We all know what we’re supposed to do. We’ve read, even clipped, the articles. Some of us have bought the books. We’ve made resolutions and false starts. Count present company among the crowd.
Seven years ago when we began this phase of retirement in earnest, with the sale of our house in Virginia and the plans for a new home in a new location, we knew we needed to downsize not just our space but also our stuff. There’s nothing like the need to vacate in a month to concentrate one’s attention. Thus, we disposed of approximately 60 percent of our books, asked the children what they would like from our inventory, gave box after box to good causes, and sent the rest off to auction.

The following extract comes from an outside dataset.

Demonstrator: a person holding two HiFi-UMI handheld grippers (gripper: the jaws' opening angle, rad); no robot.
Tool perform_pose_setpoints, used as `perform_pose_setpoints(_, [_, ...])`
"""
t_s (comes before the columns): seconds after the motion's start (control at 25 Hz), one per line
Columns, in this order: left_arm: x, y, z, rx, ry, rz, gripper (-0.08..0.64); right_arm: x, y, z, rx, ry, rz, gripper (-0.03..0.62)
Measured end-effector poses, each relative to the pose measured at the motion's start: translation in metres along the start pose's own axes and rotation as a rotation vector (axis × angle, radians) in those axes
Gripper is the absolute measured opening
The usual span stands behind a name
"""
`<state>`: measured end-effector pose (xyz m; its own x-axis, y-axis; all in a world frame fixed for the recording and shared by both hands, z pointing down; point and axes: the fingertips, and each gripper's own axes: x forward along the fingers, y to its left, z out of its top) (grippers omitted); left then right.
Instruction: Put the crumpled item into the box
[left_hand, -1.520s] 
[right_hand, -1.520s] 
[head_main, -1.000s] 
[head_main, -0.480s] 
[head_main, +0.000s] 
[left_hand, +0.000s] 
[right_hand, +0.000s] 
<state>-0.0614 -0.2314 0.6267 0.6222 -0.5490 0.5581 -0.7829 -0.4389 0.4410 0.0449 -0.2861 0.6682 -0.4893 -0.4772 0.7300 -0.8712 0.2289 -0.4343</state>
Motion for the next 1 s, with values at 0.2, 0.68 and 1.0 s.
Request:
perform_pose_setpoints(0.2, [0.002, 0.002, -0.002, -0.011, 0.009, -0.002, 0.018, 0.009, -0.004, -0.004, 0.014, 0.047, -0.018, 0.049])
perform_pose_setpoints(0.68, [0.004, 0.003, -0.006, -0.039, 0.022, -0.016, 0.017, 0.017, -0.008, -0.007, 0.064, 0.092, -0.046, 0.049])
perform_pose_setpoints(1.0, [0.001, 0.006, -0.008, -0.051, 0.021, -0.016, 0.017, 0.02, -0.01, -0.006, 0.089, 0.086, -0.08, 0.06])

Despite these efforts, probably not our best, when we arrived at our new home in New York, we immediately filled the basement full of items we thought we might need — things we weren’t ready to say good-bye to yet, family heirlooms that the children thought they might want in the future, and a lot of papers, letters, photo albums and unsorted bins. Seven years later it is obvious what we really do need and what we do want to hold onto.
We’ve made fits and starts at cleaning out the detritus, but they have been short-lived. Other things take precedence. Last fall I began a program of throwing out or giving away at least one item every day. At that rate it was going to take me more time than remains. Ray has worked on the garage, largely on a seasonal basis.
So, with this blog as a fresh incentive, we have decided to follow our own advice. Of course, this will work only so long as we are held accountable. Therefore, we will be reporting to you periodically on how we are doing. We’d also like to hear from you about how you have tackled the stuff in your lives. Do you have a method? What works; what doesn’t? Where does the stuff end up?
Here we go:
Two days ago Ray gave away three bicycles by posting them on our local yard sale website. No more fantasies about the children and grandchildren coming to ride them. Besides, the kids are too tall now and have more sophisticated bikes of their own. The daughters bring their bikes with them to train on the steep slopes.
Yesterday, Donna culled the bookcases in the guest room and the catch-all periodicals basket. Yield: two wine boxes worth. (Wine boxes are the standard unit of measure here in Finger Lakes wine country.) Most of it was old local newspaper articles and travel brochures. All the information can be found on-line.